■ **What the exercise asks**: Search the data for "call". Return each matching line.

■ **Provided material**:
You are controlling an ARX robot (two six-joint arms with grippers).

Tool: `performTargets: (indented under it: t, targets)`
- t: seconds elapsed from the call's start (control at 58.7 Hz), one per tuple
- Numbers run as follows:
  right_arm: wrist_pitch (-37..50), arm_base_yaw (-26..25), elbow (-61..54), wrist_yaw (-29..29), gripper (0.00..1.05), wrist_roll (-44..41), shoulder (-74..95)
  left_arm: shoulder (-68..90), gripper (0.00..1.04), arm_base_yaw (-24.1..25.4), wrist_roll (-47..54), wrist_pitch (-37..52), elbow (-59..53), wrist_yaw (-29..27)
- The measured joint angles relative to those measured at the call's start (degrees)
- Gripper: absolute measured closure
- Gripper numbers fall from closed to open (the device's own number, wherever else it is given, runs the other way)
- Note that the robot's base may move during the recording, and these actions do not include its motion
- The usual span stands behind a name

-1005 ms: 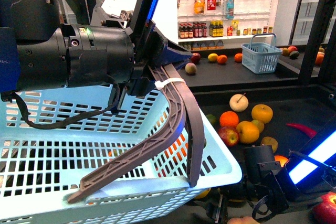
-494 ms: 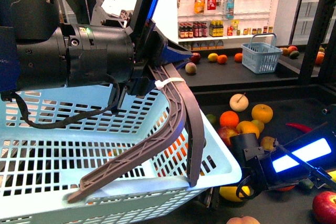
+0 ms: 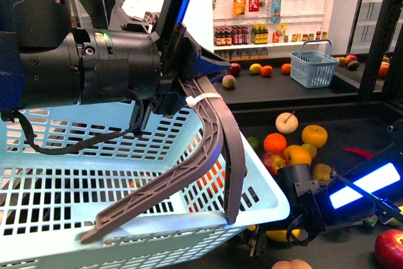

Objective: Pick lemon from shelf

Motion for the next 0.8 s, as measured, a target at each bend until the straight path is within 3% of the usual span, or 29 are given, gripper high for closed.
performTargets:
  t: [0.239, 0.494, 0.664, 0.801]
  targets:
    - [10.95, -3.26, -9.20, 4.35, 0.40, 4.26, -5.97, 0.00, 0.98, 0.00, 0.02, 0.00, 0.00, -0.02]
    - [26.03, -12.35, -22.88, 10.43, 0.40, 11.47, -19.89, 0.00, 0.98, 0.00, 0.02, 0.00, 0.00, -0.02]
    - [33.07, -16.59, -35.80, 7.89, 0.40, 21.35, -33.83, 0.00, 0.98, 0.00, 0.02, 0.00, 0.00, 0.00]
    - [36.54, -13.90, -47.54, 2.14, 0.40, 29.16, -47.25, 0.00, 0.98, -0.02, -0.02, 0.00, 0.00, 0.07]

■ **Reply to the task**:
- t: seconds elapsed from the call's start (control at 58.7 Hz), one per tuple
- The measured joint angles relative to those measured at the call's start (degrees)

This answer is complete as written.